Up Sucker Creek

Up Sucker Creek
Photo Courtesy of the Lake Oswego Library

Tuesday, October 15, 2013

PC Meeting was Very PC

No, not THAT PC, but there was a definite showing of Public Concern.  Not a very elegant way to say it, but it was very nice nonetheless.  Besides the points made that clearly had the public's interest in mind when discussing urbanization, the Commission also briefly discussed citizen involvement as their role as the Citizen Involvement Commission.  (Two Commissioners for the price of one last night!).

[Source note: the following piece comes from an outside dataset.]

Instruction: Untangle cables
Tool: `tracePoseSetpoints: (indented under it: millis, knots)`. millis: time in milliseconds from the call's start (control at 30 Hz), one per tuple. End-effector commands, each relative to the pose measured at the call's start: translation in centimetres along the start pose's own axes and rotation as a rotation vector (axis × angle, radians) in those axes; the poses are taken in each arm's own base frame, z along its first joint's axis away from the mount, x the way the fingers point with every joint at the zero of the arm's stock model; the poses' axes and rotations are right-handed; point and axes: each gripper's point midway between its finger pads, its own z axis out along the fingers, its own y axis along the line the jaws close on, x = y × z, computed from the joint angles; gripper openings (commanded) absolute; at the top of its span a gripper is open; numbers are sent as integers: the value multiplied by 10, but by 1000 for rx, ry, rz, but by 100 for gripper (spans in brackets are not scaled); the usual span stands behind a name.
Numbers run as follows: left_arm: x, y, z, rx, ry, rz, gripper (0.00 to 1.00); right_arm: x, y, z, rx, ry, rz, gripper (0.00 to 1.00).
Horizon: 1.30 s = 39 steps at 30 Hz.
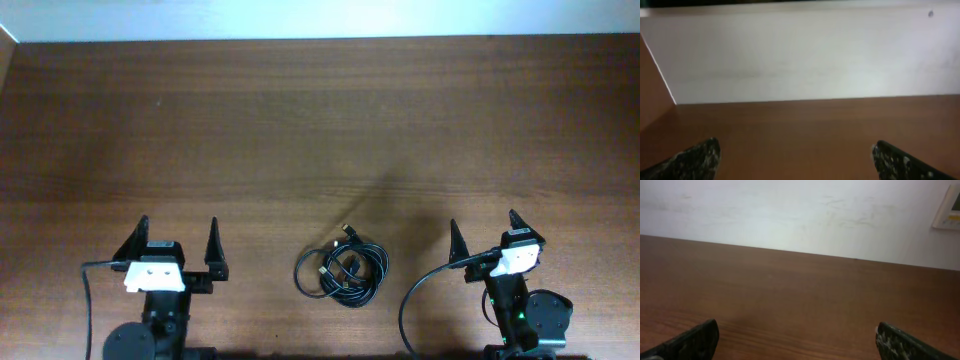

As the planning meeting progressed, the commission engaged in a thorough discussion on annexation - when was annexation appropriate, land owner choice, the cost of providing services to newly annexed properties and the cost to annexed properties to hook up to city utilities and pay utility fees for something they were getting essentially for free (sewer) in the past.

Annexation might be a plus property owners when their septic system fails and they are facing the prospect of putting in a new one, or when the land is to be partitioned for [infill] development.  But for homeowners who living in the unincorporated parts of the Urban Service District (USB), this could carry a significant cost that makes an affordable home and lifestyle commensurately unaffordable.

When discussing urbanization outside the Urban Growth Boundary (UGB), the Commissioners were concerned with how development in the Stafford area would impact Lake Oswego - principally roads and utilities.  McVey and Stafford might bring lines of cars trying to get onto Hwy. 43 overwhelming neighborhood collector streets.  They suggested that developers pay the full cost of development if and when they requested services from Lake Oswego: Currently Lake Oswego's SDCs (System Development Charges) do not cover the full cost of development.

PS:  My comments about the Stafford Hamlet were countered with the Commission's concern's about how future development there would impact LO.  This concern is wholly appropriate and I am glad
they are thinking about this.  My concern is that local jurisdictions be allowed to make their own plans on future development independently of an overseer like Metro.

In fact, one Commissioner, Adrianne Brockman, recalled that in the past when CRAG (Columbis Region Association of Governments) managed regional affairs, it was an assembly of local elected officials who brought their concerns to the table and worked the out problems as individual jurisdictions using their own staff.  Currently METRO has umpteen staff members working on plans that seem to be quite different than what individual jurisdictions want. Instead of our local elected officials speaking for us, they are relegated to a representative committee, if they get that opportunity at all!  In many ways, CRAG was a better model for giving cities a say in how they developed.


  1. The point you make about Metro staff is excellent. Lake Oswego needs to control and direct its own staff in dealings with Metro. For example, in reading about the 20 year population forecast for Lake Oswego, it appears Metro staff and L.O. staff are kindred spirits and agree on a 25% increase. But I'd bet big money that no one understands the implications of that "official" forecast. It means greater housing density (unless we annex Stafford - is that why that is in the water project forecast?). When the full Lake Grove plan comes into view for everyone they will not like it. It is Wizer development on Boones Ferry Road.

  2. You've heard that the devil is in the details, well, in land use planning, the devil is in the community development codes. There is a reason Lake Oswego has about 1,000 pages of codes - they are what bind developers and citizens into schemes that further the cause of increased density and fewer automobiles. Low-density suburbs are bad - high-density cities are good. And yes, Lake Grove is doomed to become a wall of 4-story mixed-use retail and apartment buildings with inadequate parking for either purpose. The city will pay for parking garages (they make the mess and then take our money to clean it up) . As with everything that comes from Central Planning everywhere, it will be a disaster. Utopia doesn't exist, and the planners' idea of perfection is a cruel joke on us. I wonder how many of them live in the apartments they like for the masses?

    So get out the word. Make people aware. Show them pictures. I am trying to put some photos on this blog because there's nothing like a picture to make 2-D plans come to life. But we all need to be involved in the comp plan and code re-writes and demand changes that will make the city into what WE want, not what someone else thinks we should be. This is tedious work, and it's maddening that we are paying people to do work that we have to monitor. I'm up for the fight and the attitude of the public is changing. The planners should take note.